Transition and pattern diversity in arid and semiarid grassland: A modeling study
Author(s) -
Zeng Xiaodong,
Zeng Xubin
Publication year - 2007
Publication title -
journal of geophysical research: biogeosciences
Language(s) - English
Resource type - Journals
SCImago Journal Rank - 1.67
H-Index - 298
eISSN - 2156-2202
pISSN - 0148-0227
DOI - 10.1029/2007jg000411
Subject(s) - grassland , arid , vegetation (pathology) , environmental science , biomass (ecology) , precipitation , atmospheric sciences , range (aeronautics) , transition zone , spatial ecology , physical geography , climatology , ecology , geology , geography , meteorology , geophysics , pathology , composite material , biology , medicine , materials science
Abrupt transitions between large‐scale grassland and desert in arid and semiarid regions have been observed in nature and reproduced by modeling studies. Observations also show the existence of nonuniform fine‐scale vegetation patterns along the transition zone. This paper attempts to better understand these observations from two very different spatial scales. By explicitly introducing horizontal interaction terms into our previous dynamical grassland model, vegetation patterns with high diversities are found in the transition zone, and the system possesses an infinite number of equilibrium states in response to a given climatic forcing.
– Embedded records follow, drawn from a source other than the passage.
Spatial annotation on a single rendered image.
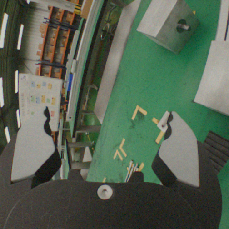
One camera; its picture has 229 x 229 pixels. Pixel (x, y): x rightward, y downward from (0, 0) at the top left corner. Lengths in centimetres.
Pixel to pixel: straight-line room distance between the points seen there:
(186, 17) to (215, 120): 23
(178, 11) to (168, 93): 19
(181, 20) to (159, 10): 5
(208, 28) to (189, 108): 19
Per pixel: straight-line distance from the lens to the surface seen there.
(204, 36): 32
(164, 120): 29
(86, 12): 207
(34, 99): 298
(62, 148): 295
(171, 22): 28
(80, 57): 146
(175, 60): 33
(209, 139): 23
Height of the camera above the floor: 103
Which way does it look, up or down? 30 degrees down
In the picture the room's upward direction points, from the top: 85 degrees counter-clockwise
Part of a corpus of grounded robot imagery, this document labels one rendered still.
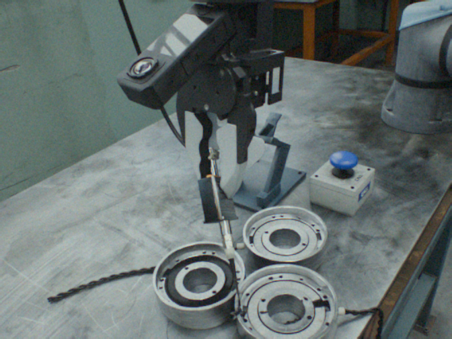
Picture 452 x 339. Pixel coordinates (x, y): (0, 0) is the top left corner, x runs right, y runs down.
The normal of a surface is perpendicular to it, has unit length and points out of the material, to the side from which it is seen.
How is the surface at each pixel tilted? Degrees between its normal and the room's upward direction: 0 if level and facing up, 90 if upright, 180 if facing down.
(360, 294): 0
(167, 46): 23
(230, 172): 83
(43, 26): 90
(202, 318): 90
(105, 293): 0
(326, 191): 90
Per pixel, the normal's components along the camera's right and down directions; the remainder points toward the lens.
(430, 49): -0.88, 0.32
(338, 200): -0.64, 0.45
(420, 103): -0.48, 0.22
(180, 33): -0.31, -0.60
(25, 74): 0.76, 0.28
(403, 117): -0.71, 0.15
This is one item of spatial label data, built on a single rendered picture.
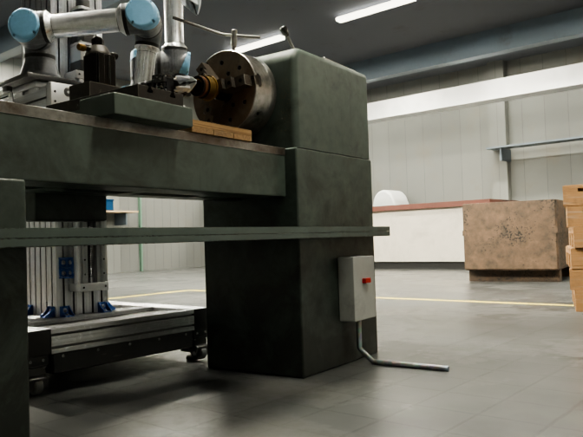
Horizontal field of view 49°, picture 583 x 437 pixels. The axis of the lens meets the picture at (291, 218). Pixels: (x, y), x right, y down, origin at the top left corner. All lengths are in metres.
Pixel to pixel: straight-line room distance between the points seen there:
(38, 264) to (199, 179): 1.10
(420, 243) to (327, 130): 7.45
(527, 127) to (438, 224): 3.30
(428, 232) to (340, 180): 7.29
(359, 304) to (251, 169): 0.75
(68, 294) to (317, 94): 1.33
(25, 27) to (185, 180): 0.90
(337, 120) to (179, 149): 0.90
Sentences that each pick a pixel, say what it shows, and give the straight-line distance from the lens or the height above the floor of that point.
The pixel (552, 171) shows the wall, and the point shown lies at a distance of 12.18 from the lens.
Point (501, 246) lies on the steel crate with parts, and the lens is 7.07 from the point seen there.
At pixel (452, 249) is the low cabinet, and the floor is 0.29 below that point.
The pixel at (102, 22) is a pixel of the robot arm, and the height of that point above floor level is 1.34.
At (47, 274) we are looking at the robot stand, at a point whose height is 0.40.
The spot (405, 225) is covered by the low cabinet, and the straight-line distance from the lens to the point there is 10.11.
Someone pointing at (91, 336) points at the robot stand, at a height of 0.18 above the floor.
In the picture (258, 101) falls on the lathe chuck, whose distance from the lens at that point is 2.39.
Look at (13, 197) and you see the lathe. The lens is 1.61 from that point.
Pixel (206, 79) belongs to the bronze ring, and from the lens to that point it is 2.37.
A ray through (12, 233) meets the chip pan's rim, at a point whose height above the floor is 0.55.
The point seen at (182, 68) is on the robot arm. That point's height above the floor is 1.29.
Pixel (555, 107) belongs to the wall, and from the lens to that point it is 12.29.
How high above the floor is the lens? 0.52
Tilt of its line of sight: 2 degrees up
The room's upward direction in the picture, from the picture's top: 2 degrees counter-clockwise
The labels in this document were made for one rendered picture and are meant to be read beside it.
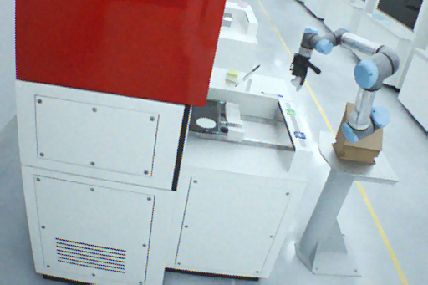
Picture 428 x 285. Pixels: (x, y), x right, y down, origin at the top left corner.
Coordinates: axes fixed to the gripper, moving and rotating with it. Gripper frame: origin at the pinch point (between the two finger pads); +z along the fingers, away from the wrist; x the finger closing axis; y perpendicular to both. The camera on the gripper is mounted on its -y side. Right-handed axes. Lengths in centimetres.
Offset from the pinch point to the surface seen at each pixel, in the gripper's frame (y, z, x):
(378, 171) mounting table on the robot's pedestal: -52, 29, 27
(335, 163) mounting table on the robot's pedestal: -25.1, 28.7, 24.8
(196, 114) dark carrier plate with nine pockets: 53, 21, 9
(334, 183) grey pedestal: -34, 47, 17
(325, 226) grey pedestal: -39, 80, 20
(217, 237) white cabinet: 33, 72, 46
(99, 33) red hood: 95, -34, 66
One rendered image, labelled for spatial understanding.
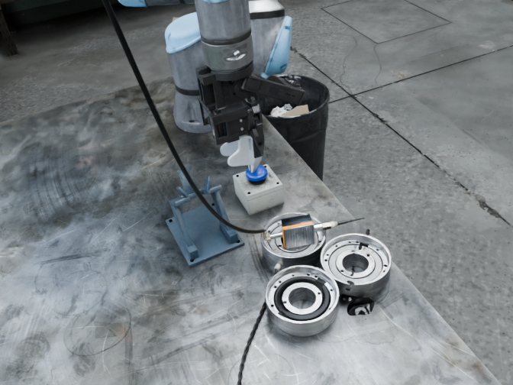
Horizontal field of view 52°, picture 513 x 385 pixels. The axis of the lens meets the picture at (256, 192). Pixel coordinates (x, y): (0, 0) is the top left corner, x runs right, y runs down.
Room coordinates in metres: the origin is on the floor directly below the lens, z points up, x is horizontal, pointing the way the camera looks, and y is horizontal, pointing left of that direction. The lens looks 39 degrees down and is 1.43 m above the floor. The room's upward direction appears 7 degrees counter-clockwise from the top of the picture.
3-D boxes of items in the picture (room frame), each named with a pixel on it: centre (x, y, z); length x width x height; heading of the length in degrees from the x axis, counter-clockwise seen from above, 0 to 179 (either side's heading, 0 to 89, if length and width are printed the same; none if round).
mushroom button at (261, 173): (0.74, 0.00, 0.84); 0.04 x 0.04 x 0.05
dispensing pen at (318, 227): (0.60, -0.08, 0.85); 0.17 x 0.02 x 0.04; 96
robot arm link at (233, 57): (0.73, 0.01, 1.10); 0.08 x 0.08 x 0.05
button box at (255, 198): (0.75, 0.00, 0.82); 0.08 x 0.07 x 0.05; 18
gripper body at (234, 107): (0.73, 0.02, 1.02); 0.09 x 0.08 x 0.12; 108
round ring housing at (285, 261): (0.60, -0.05, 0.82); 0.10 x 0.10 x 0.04
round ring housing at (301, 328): (0.48, -0.05, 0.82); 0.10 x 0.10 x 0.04
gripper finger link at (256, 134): (0.72, -0.01, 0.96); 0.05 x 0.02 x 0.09; 18
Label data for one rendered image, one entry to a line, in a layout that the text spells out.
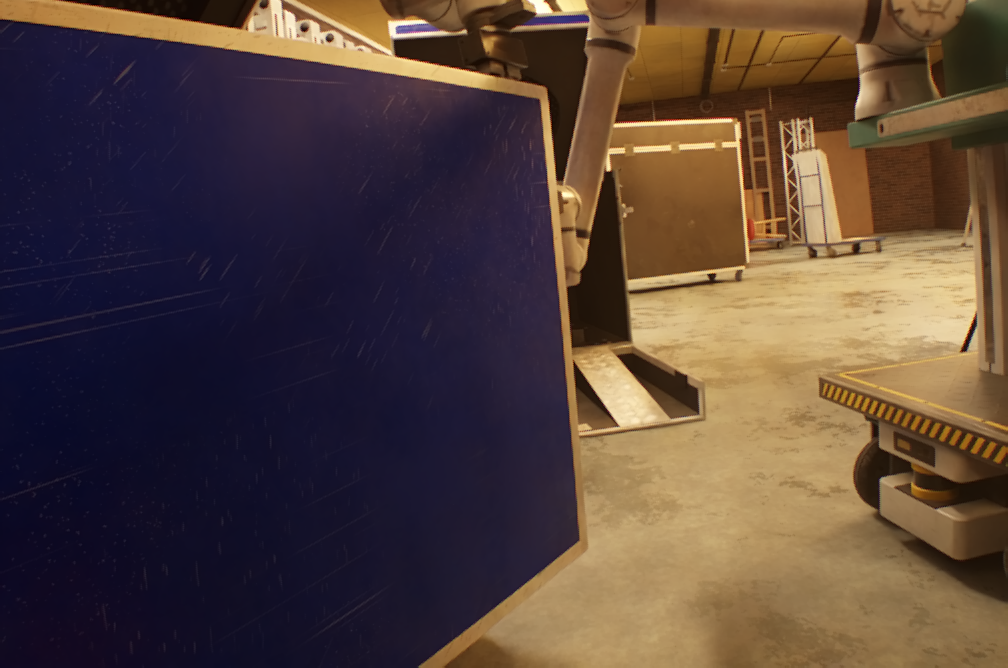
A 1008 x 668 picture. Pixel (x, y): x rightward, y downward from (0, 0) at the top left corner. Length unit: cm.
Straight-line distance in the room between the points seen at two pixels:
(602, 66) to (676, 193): 578
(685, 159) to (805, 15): 598
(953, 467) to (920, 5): 86
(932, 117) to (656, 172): 586
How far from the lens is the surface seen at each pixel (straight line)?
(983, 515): 159
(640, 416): 270
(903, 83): 177
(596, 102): 169
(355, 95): 90
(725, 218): 772
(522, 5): 127
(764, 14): 159
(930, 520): 162
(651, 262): 729
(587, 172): 168
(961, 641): 144
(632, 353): 340
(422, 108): 98
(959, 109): 156
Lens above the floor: 72
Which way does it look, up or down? 3 degrees down
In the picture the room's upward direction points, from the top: 6 degrees counter-clockwise
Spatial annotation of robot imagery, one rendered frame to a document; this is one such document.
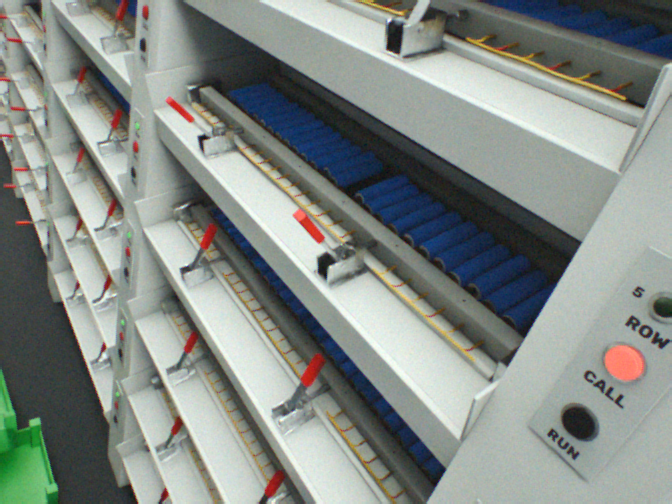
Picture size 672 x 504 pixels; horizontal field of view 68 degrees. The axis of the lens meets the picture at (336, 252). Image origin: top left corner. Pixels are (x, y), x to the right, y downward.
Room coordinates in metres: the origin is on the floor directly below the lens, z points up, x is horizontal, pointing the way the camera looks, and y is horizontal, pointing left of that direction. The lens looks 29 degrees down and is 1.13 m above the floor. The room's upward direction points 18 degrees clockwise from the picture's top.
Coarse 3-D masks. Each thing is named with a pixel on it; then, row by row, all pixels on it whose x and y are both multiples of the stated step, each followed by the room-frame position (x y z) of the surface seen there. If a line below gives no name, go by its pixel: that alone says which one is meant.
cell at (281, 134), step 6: (312, 120) 0.63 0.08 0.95; (318, 120) 0.63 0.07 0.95; (294, 126) 0.61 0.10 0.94; (300, 126) 0.62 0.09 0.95; (306, 126) 0.62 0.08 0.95; (312, 126) 0.62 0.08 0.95; (318, 126) 0.63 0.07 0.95; (276, 132) 0.60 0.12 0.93; (282, 132) 0.60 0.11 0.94; (288, 132) 0.60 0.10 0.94; (294, 132) 0.61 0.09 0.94; (300, 132) 0.61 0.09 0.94; (282, 138) 0.59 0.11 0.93
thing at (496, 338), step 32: (256, 128) 0.59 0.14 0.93; (288, 160) 0.52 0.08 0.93; (288, 192) 0.49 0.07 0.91; (320, 192) 0.47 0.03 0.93; (352, 224) 0.43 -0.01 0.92; (384, 256) 0.40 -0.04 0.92; (416, 256) 0.39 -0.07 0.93; (416, 288) 0.37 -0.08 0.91; (448, 288) 0.35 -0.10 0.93; (480, 320) 0.32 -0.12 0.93
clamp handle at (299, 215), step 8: (296, 216) 0.34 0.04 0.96; (304, 216) 0.34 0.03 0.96; (304, 224) 0.34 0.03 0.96; (312, 224) 0.35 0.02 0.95; (312, 232) 0.35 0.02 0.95; (320, 232) 0.35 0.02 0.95; (320, 240) 0.35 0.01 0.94; (328, 248) 0.36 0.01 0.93; (344, 248) 0.38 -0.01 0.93; (336, 256) 0.37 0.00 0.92
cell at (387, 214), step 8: (424, 192) 0.49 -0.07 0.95; (408, 200) 0.48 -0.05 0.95; (416, 200) 0.48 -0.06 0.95; (424, 200) 0.48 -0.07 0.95; (384, 208) 0.46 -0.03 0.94; (392, 208) 0.46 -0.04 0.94; (400, 208) 0.46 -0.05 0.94; (408, 208) 0.47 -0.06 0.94; (416, 208) 0.47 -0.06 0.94; (384, 216) 0.45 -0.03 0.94; (392, 216) 0.45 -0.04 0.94; (400, 216) 0.46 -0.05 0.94; (384, 224) 0.45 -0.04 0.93
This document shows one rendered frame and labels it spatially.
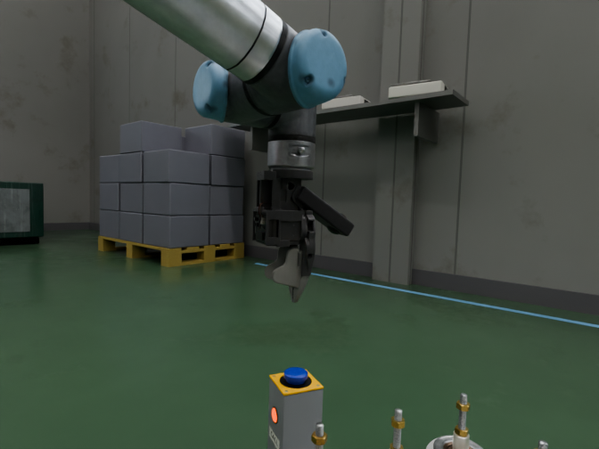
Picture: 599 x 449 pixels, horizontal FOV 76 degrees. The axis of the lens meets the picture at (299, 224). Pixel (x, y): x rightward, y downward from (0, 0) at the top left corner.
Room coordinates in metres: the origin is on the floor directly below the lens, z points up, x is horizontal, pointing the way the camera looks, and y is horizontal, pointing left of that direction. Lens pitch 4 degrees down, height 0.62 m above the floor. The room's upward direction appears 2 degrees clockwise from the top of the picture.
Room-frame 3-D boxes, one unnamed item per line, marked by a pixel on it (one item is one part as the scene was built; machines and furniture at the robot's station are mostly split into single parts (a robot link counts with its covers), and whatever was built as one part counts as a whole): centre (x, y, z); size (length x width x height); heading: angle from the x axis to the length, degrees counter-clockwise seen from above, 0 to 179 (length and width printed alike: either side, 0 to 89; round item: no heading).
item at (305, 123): (0.61, 0.02, 0.76); 0.09 x 0.08 x 0.11; 130
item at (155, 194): (4.07, 1.38, 0.66); 1.38 x 0.88 x 1.31; 51
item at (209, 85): (0.54, 0.08, 0.76); 0.11 x 0.11 x 0.08; 40
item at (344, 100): (3.03, -0.35, 1.36); 0.35 x 0.34 x 0.09; 51
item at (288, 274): (0.60, 0.01, 0.50); 0.06 x 0.03 x 0.09; 114
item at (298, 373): (0.62, 0.00, 0.32); 0.04 x 0.04 x 0.02
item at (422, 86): (2.67, -0.80, 1.37); 0.38 x 0.36 x 0.10; 51
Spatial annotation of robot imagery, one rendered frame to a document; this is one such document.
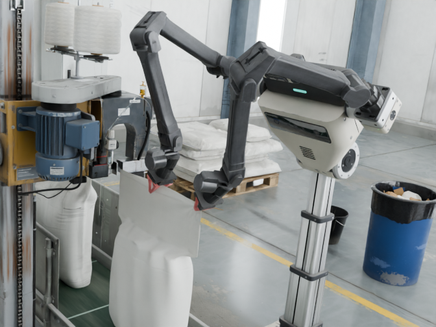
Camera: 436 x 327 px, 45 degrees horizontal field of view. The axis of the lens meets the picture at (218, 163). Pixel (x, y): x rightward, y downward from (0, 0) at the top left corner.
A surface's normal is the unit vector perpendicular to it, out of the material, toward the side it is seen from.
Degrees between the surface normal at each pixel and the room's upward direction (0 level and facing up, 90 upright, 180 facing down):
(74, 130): 90
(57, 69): 90
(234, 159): 109
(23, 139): 90
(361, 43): 90
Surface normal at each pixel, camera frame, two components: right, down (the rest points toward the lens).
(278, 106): -0.40, -0.66
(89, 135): 0.92, 0.18
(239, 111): 0.26, 0.71
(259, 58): -0.57, -0.40
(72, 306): 0.10, -0.96
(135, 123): 0.67, 0.26
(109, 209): -0.73, 0.11
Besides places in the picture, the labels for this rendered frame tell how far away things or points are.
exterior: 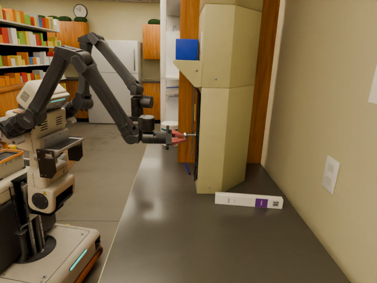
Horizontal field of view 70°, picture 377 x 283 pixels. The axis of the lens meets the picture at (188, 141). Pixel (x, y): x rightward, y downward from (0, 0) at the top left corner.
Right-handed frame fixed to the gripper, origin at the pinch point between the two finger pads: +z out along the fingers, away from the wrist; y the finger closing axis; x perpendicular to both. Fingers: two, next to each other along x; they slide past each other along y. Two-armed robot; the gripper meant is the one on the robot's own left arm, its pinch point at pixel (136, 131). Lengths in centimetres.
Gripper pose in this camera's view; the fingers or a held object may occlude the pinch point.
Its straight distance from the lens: 160.9
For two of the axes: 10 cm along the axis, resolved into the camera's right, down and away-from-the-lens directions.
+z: -0.3, 9.5, 3.0
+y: 10.0, 0.2, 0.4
The transition can be elucidated in two ways. In terms of the vegetation formations, the ecosystem undergoes the transition from uniform grassland to regular and irregular vegetation patterns, and then to pure desert as the moisture index (i.e., the ratio of precipitation over potential evaporation) decreases. In terms of biomass, the transition from grassland to desert goes through a narrow range of moisture index under which grassland is most fragile, as indicated by erratic vegetation patterns and large variation of average biomass. The existence of this range, however, has not been reported in previous modeling studies, and still needs to be validated using observational data.